The learning environment
This course will be conducted entirely online. There are no set class meeting times, but you will be required to complete weekly assignments. Registered students in this course will need to navigate between several environments. These include:
The instructional materials in this site include lessons, plus the Orientation. Each lesson contains an introduction, reading assignments, links, assessments, etc.
Canvas is the learning management system currently being used by Penn State University. In Canvas, registered students may consult course calendars; communicate with instructors, teaching assistants, and fellow students; submit assignments; receive feedback from the instructor and teaching assistant; take online quizzes and surveys; and check assignment scores and course grades. A link to Canvas appears on every page.
NOTE: Only students who are registered for this course will have access to the Canvas space for this course. Students who register for this Penn State course gain access to assignments and instructor feedback and earn academic credit.
Topics of study
Here is the course author, Michael Mann, discussing topics covered in this course:
The content of this course is divided into 12 lessons. Each lesson will be completed in approximately 1 week. Lesson learning activities take the form of discussions, quizzes, and online climate simulations.
- Lesson 1: Introduction to Climate and Climate Change
- Lesson 2: Climate Observations, Part 1
- Lesson 3: Climate Observations, Part 2
- Lesson 4: Modeling of the Climate System
- Lesson 5: Modeling of the Climate System (cont.); Comparing Models and Observations
- Lesson 6: Carbon Emission Scenarios
- Lesson 7: Projected Climate Changes, Part 1
- Lesson 8: Projected Climate Changes, Part 2
- Lesson 9: Climate Change Impacts
- Lesson 10: Vulnerability and Adaptation to Climate Change
- Lesson 11: Geoengineering
- Lesson 12: Reducing Greenhouse Gas Emissions
What is special about this course?
This course will rely upon a variety of methods to assess and evaluate student learning, including:
- Automated online quizzes to keep track of student performance in individual lessons and to help the instructor to ensure that students complete required assignments on schedule. Quizzes will include multiple-choice, matching, and short answer questions. They represent "low-stakes" evaluations of student progress, and are meant to encourage keeping up with the course material.

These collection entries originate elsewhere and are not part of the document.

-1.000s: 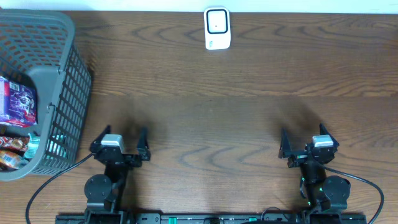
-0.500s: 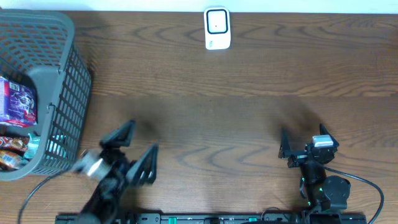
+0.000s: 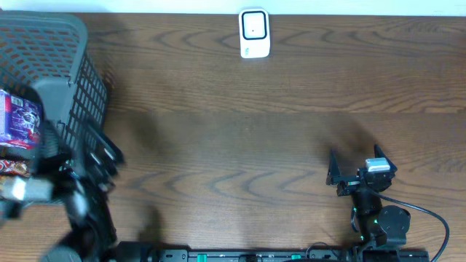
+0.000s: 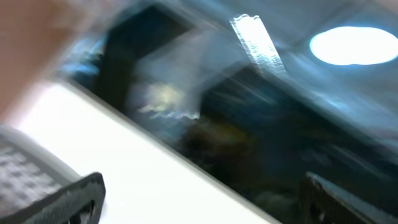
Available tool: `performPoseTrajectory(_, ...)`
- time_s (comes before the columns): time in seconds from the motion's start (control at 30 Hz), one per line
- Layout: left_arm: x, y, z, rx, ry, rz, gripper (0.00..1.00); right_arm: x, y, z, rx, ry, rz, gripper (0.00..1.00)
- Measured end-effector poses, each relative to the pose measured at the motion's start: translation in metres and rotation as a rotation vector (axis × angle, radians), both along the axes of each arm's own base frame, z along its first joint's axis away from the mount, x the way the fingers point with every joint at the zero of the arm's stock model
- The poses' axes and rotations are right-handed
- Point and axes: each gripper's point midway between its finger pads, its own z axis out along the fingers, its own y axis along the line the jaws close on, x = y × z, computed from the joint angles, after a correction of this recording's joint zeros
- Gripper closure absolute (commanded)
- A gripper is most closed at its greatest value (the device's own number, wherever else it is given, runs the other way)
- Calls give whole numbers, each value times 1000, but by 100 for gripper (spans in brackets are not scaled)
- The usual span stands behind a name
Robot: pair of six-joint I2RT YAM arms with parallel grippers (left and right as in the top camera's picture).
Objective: Scan the item barcode
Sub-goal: 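Reach the left gripper into the basket and grasp the purple package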
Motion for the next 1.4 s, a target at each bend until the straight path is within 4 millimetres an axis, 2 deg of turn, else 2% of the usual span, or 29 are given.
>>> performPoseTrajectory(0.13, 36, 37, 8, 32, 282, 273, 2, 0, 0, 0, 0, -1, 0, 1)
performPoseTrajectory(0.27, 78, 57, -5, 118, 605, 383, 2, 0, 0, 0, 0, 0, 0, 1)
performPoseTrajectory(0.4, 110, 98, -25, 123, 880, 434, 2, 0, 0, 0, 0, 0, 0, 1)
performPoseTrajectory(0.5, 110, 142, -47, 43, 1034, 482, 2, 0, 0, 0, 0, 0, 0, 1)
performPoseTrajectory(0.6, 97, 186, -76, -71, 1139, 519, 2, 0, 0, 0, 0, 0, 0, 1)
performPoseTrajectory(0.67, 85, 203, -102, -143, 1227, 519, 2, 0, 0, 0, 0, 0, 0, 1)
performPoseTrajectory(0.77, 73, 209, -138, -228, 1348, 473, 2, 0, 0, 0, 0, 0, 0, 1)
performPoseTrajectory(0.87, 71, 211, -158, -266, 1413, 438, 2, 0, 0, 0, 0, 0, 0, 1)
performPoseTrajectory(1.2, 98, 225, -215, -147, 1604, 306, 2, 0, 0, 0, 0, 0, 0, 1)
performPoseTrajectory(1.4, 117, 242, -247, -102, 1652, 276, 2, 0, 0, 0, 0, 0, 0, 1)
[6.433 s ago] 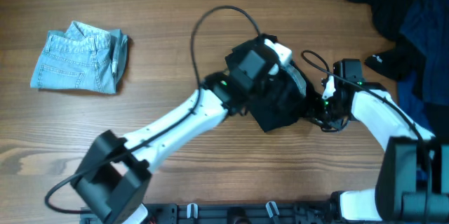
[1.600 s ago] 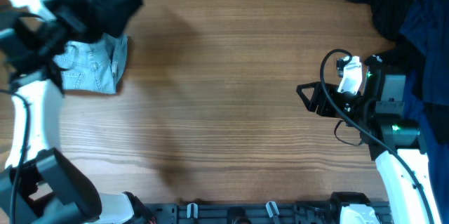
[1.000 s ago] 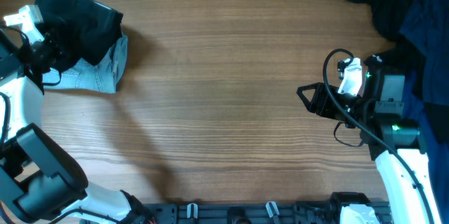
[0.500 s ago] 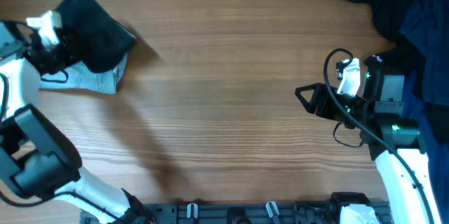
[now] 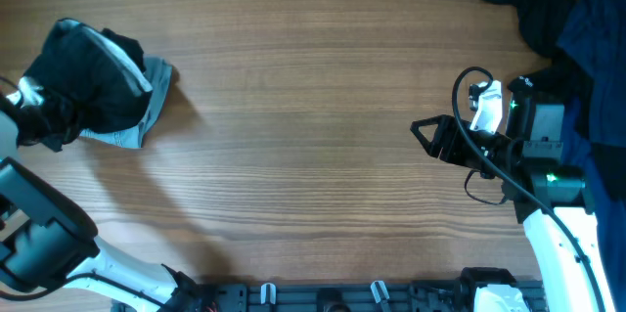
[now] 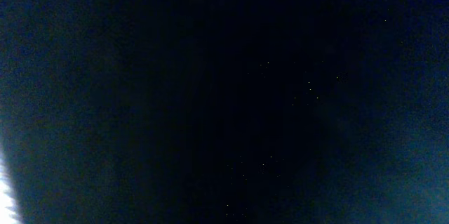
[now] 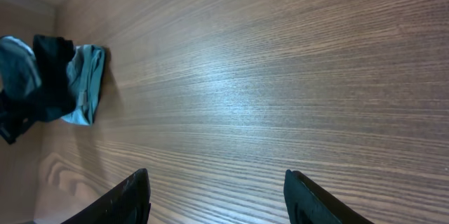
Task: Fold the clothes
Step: 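Place the black shorts onto the denim shorts with the left gripper, then release the black shorts and raise the left gripper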
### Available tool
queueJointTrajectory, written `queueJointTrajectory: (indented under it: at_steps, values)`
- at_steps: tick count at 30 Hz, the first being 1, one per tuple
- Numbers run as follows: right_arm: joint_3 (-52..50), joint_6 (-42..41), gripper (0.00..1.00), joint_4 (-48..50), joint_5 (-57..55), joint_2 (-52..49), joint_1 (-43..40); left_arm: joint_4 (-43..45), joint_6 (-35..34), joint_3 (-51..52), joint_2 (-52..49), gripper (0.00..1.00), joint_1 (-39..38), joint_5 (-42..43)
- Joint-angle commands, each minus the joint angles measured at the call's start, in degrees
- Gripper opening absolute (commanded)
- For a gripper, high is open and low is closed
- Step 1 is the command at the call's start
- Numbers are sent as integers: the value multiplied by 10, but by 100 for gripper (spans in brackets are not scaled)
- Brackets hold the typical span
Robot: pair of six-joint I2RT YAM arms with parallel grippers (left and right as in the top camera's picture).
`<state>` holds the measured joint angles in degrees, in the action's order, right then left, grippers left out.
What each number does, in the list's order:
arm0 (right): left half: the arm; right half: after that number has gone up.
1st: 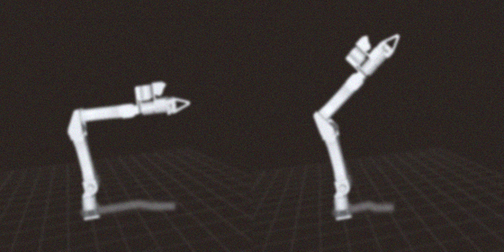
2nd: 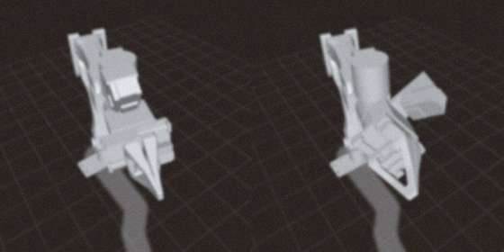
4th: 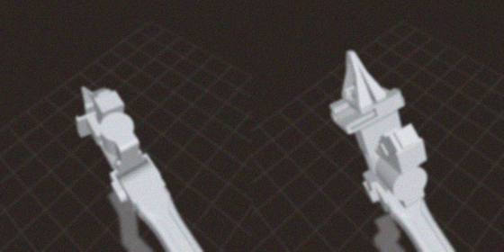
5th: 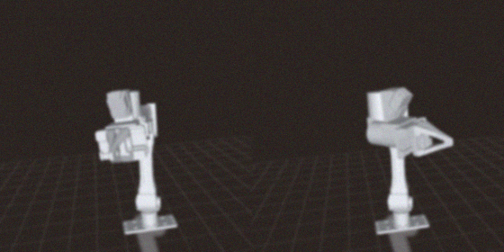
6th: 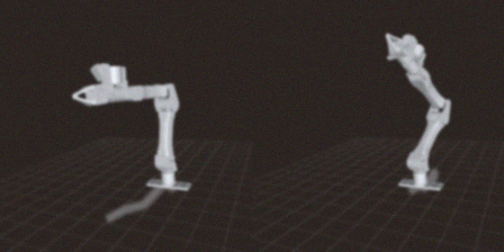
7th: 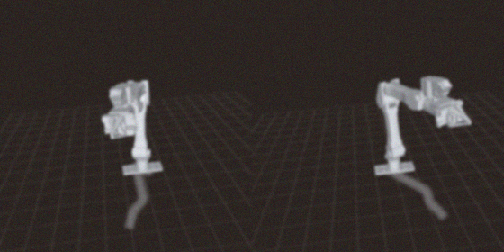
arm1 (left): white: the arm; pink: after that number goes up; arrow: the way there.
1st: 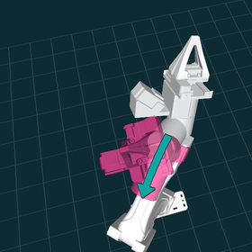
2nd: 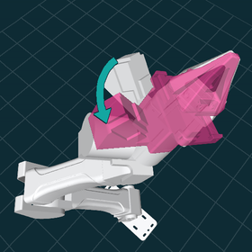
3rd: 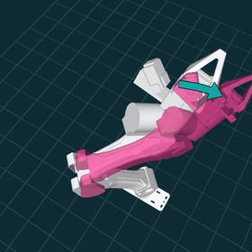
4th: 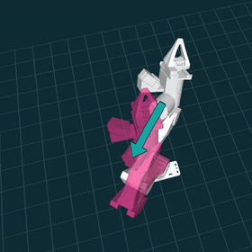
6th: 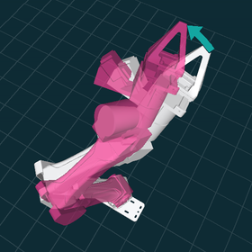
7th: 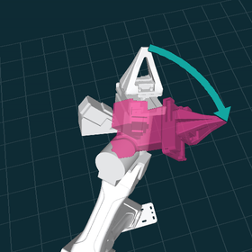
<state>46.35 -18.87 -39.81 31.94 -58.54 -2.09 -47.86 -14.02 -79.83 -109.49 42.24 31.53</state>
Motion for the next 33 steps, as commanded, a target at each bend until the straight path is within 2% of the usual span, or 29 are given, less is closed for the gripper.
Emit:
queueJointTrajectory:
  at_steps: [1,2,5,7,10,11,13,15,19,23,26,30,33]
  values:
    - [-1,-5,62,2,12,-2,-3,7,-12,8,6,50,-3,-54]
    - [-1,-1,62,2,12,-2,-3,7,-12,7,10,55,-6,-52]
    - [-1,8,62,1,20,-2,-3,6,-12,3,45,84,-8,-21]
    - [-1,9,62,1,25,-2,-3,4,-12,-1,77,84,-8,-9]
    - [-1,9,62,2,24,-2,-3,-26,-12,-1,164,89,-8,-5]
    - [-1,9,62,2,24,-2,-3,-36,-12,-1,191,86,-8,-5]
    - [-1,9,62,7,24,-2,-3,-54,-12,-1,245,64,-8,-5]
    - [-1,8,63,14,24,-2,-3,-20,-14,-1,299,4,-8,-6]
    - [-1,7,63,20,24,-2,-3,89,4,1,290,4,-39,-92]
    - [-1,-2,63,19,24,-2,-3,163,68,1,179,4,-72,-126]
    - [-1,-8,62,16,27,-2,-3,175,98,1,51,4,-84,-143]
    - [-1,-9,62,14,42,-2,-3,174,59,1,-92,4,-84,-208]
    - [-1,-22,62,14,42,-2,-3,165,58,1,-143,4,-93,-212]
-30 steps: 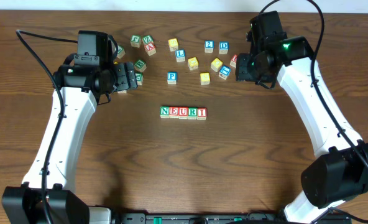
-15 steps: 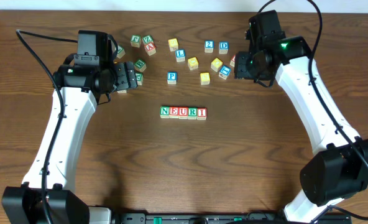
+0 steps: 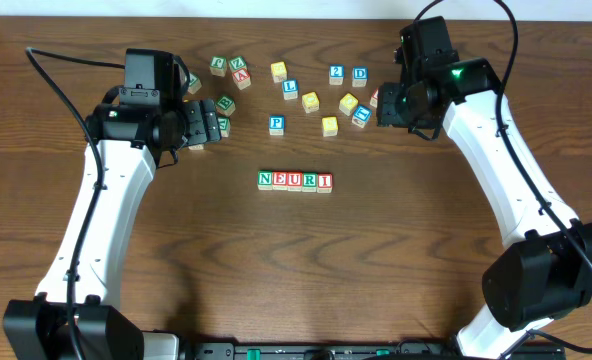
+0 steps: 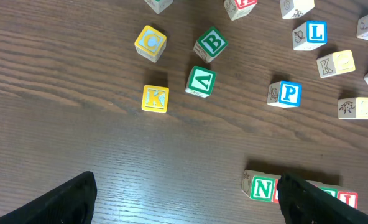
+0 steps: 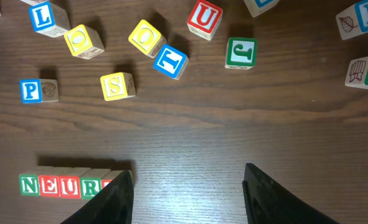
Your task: Spell out NEURIPS
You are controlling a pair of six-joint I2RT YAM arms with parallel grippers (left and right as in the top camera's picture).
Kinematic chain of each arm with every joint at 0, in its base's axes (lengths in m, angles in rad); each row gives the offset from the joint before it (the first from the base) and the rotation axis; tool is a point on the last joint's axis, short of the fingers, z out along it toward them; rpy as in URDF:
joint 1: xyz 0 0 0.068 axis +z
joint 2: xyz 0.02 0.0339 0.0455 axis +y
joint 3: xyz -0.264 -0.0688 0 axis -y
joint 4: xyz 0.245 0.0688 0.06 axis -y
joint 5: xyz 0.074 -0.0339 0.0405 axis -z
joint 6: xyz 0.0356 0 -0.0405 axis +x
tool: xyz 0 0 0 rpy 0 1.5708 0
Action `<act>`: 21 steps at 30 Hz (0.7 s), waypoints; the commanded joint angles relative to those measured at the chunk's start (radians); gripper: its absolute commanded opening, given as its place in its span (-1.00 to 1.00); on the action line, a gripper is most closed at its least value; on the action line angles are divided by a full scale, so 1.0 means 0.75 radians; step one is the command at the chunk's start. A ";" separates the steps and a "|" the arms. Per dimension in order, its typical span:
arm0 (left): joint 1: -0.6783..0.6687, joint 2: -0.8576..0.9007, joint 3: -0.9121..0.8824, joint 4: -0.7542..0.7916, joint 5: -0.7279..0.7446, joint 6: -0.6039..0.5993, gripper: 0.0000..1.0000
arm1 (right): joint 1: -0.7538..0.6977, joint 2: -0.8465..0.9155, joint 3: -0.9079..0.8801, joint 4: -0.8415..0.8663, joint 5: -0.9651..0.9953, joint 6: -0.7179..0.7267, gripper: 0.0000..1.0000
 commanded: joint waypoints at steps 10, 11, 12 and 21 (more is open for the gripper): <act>0.006 0.010 0.017 0.001 -0.008 -0.007 0.83 | 0.009 0.007 0.024 -0.004 0.006 -0.018 0.04; 0.006 0.010 0.017 0.001 -0.008 -0.007 0.83 | 0.009 0.007 0.024 -0.004 0.006 -0.018 0.04; 0.006 0.010 0.017 0.001 -0.008 -0.007 0.82 | 0.009 0.007 0.024 -0.003 0.006 -0.018 0.05; 0.006 0.010 0.017 0.002 -0.008 -0.007 0.82 | 0.008 0.007 0.024 0.014 0.007 0.008 0.00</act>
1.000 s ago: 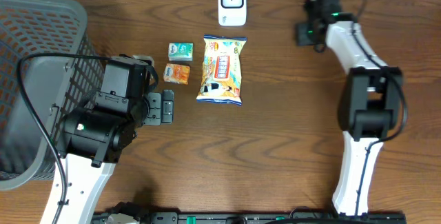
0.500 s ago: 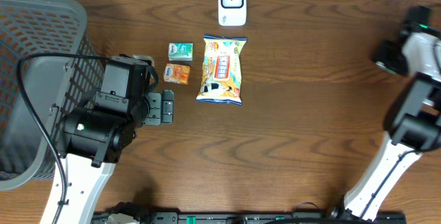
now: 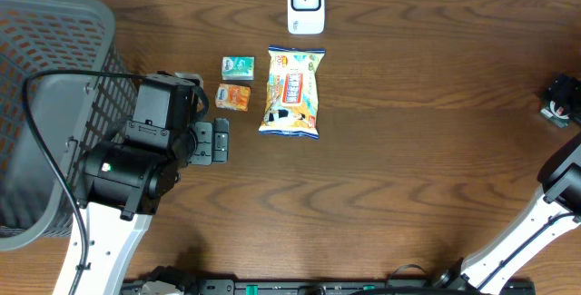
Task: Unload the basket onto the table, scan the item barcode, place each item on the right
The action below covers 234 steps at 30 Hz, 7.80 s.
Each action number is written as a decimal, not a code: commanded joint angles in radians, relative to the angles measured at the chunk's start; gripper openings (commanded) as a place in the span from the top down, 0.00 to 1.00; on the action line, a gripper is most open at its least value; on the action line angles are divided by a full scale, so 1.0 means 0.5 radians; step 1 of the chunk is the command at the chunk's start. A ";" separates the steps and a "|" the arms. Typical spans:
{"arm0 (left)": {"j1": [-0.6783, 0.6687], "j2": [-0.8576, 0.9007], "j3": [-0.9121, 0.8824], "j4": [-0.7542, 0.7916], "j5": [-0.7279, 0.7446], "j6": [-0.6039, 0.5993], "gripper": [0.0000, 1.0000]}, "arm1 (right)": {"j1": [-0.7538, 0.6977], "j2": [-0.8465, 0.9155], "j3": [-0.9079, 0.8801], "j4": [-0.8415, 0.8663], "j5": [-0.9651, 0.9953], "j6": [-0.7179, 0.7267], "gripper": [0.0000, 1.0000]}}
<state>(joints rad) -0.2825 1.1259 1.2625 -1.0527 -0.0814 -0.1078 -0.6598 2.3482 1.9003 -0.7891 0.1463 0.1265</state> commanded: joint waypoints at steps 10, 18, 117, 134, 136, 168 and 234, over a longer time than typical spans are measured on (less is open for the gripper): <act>-0.001 0.008 0.026 -0.011 -0.012 0.002 0.02 | 0.068 -0.359 0.034 -0.099 -0.405 -0.043 0.46; -0.001 0.008 0.026 -0.011 -0.012 0.002 0.02 | 0.192 -0.302 0.031 -0.235 -0.475 0.095 0.95; -0.001 0.008 0.026 -0.011 -0.012 0.002 0.02 | 2.089 -0.338 -0.559 0.273 -0.911 0.592 0.01; -0.001 0.008 0.026 -0.011 -0.012 0.002 0.02 | 2.113 -0.338 -0.610 0.306 -1.014 0.661 0.01; -0.001 0.008 0.026 -0.011 -0.012 0.002 0.02 | 2.120 -0.338 -0.619 0.307 -1.049 0.661 0.01; -0.001 0.008 0.026 -0.011 -0.012 0.002 0.02 | 2.248 -0.338 -0.837 0.472 -1.063 0.761 0.22; -0.001 0.008 0.026 -0.011 -0.012 0.002 0.02 | 1.746 -0.959 -0.901 0.028 -0.905 -0.124 0.21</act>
<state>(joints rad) -0.2825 1.1259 1.2625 -1.0527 -0.0814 -0.1078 0.2405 1.8370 1.4696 -0.7879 -0.0715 0.1925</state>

- Problem Sets to gauge students' ability to apply quantitative concepts developed in class.
- Required participation in online discussion forums to provide opportunities for the students to freely exchange thoughts and ideas and for the instructor to gauge students' progress and understanding of the material. The students will be asked to debate a variety of topics broadly outlined by the instructor and the discussions will reveal students' abilities to effectively articulate key concepts.
- Unit projects that require students to apply the principles they have learned to outstanding questions in climate change science.
- A final exam will be used to evaluate students' cumulative knowledge of the course material. This represents a "high-stakes" assessment of students' overall mastery of the course material.
Refer to the course syllabus for assignment weighting and final grade calculation.